Guilty! I went on a trip up a country lane which turned onto a spot of off roading. I met a couple who told me to watch out for a aggressive farmer roaming about, I did not meet him but it did add a sence of adventure to the trip. I only got stuck in the mud twice and was chased by a sheep dog. A beer was required therapeutic reasons.☺


----------



## neil earley (15 Nov 2017)

Lanky said:


> Guilty! I went on a trip up a country lane which turned onto a spot of off roading. I met a couple who told me to watch out for a aggressive farmer roaming about, I did not meet him but it did add a sence of adventure to the trip. I only got stuck in the mud twice and was chased by a sheep dog. A beer was required therapeutic reasons.☺


 No pics it never happened lol !!


----------



## staff70 (30 Nov 2017)

How are you finding your koyote Lanky, i too have recently purchased one. After a few 30 and 40 mile rides i am liking the trike a lot but have found the mesh seat lets it down. I have been in touch with KMX who have been really good and are trying to sort this issue out


----------



## Andrew1971 (2 Dec 2017)

@staff70 In what way is the seat letting it down by. 
Andrew


----------



## Lanky (2 Dec 2017)

I agree. I now attatch the seat using a load of cable ties. And my little ones spare wheelchair cushion to raise me up a touch as I must have a large ass. But fine now.
The flag pole holder iam not sure about. A bit fisher price.
But saying that, I really like it. When iamnot babysitting I'll try to say more.


----------



## Lanky (2 Dec 2017)

Koyote erler this week.


----------



## Lanky (3 Dec 2017)

I am going to remain positive. It is a Koyote 1.0. so I suppose it will have a few teething probs. Once they have sorted that out it will be really great. it is light. The guys in the bikeshop were surprised by the weight, and for me I can cruise around on a 50 tooth ring . I am still not great at descending hills, that is to some part due to coming off a two wheeler and really buggering up my arm and shoulder. I improved the situation by adding some toe in . Iam still rubbish at descending but getting better. What I want now is some mudguards, better weather, a pannier rack and a newer body. KMX have been great. I would not hesitate to buy another trike from them.


----------



## neil earley (3 Dec 2017)

Lanky said:


> I am going to remain positive. It is a Koyote 1.0. so I suppose it will have a few teething probs. Once they have sorted that out it will be really great. it is light. The guys in the bikeshop were surprised by the weight, and for me I can cruise around on a 50 tooth ring . I am still not great at descending hills, that is to some part due to coming off a two wheeler and really buggering up my arm and shoulder. I improved the situation by adding some toe in . Iam still rubbish at descending but getting better. What I want now is some mudguards, better weather, a pannier rack and a newer body. KMX have been great. I would not hesitate to buy another trike from them.

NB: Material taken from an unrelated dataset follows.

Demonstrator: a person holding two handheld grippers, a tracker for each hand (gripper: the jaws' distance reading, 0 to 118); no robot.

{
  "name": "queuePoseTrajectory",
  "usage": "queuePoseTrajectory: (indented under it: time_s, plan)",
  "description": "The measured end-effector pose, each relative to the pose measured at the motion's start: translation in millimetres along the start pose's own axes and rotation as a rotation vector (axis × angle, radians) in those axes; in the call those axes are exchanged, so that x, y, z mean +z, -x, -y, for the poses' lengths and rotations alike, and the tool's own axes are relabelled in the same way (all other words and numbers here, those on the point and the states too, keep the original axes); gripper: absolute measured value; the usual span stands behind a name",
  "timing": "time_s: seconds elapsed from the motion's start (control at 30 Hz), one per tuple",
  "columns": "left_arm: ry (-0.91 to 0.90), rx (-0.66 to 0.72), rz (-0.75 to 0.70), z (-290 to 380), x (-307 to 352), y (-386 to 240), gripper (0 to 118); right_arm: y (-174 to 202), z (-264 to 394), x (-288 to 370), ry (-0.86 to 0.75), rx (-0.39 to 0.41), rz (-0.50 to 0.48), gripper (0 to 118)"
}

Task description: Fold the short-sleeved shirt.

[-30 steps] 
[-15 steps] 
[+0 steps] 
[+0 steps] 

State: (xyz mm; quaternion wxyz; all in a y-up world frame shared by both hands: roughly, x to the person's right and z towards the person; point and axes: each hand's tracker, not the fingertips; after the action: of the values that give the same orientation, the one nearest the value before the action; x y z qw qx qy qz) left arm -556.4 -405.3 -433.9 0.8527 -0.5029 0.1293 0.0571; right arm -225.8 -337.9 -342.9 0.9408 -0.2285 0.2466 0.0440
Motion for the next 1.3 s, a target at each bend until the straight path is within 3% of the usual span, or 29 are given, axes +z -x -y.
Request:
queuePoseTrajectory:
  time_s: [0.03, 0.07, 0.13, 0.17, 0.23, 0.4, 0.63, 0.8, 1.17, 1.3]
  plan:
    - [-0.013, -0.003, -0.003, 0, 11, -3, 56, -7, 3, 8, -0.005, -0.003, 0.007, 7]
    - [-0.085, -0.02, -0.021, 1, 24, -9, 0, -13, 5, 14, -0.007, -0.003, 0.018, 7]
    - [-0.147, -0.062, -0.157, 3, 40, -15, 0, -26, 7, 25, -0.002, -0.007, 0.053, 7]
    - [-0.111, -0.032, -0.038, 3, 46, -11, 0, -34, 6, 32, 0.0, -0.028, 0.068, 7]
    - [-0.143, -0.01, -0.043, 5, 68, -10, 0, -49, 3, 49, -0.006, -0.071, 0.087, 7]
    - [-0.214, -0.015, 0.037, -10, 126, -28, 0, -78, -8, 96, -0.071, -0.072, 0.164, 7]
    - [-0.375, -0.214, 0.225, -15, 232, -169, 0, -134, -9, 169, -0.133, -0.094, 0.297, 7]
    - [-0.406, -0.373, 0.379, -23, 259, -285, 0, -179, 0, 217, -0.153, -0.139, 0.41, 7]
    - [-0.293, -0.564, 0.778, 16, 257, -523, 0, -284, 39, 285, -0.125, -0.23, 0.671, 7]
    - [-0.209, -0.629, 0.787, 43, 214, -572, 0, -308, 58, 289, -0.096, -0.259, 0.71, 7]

Nice review cant wait for some more pics please


----------



## Andrew1971 (3 Dec 2017)

+1 with KMX being good when I had a few problem's with mine. Nice bright red too. You must be flying with that 50t chain ring.
I am struggling with 48t at the moment. She does look good  We'll have to meet up at some point Lanky and compare trike's.
Andrew


----------



## Lanky (4 Dec 2017)

Andrew1971 said:


> +1 with KMX being good when I had a few problem's with mine. Nice bright red too. You must be flying with that 50t chain ring.
> I am struggling with 48t at the moment. She does look good  We'll have to meet up at some point Lanky and compare trike's.
> Andrew



In the spring. We will have to do a recumbent ride out at some point....if we got three recumbents at the same time we could call it a convention!


----------



## staff70 (4 Dec 2017)

I phoned KMX and explained that the buckles on the seat worked loose after riding for a while and i am only a skinny waif. They told me they are actually getting a hard back seat made for the koyote and would send me one when they receive them, they have sent me a spare seat in the mean time. Can,t knock KMX,s aftersales


----------



## Andrew1971 (4 Dec 2017)

@Lanky I do know of a 3rd one but rarely get's used it's not a KMX though. 
It seem's KMX seat's are a bit weak spot. Just not enough lumber support on mine even with a comfort ventisit on it.
Andrew


----------



## Tigerbiten (5 Dec 2017)

I don't think altering the tracking is going to affect the handling downhill a lot.
What it will do if you get it wrong is scrub out one front tyre.
If it's spot on, there will be no difference in wear between your two front tyres after a 1,000 miles.
I'm over 8k mile with no difference in wear between the front tyres on my ICE Sprint.
The one time I knocked the tracking out of line by bending the frame, I only got a few hundred miles out of one front tyre before it was worn out. 

Luck ...........


----------



## triketeam (8 Jan 2019)

staff70 said:


> I phoned KMX and explained that the buckles on the seat worked loose after riding for a while and i am only a skinny waif. They told me they are actually getting a hard back seat made for the koyote and would send me one when they receive them, they have sent me a spare seat in the mean time. Can,t knock KMX,s aftersales


I recently purchased a Koyote and I am having the same problem with the seat. Did you ever get a replacement seat?


----------



## Lanky (8 Jan 2019)

triketeam said:


> I recently purchased a Koyote and I am having the same problem with the seat. Did you ever get a replacement seat?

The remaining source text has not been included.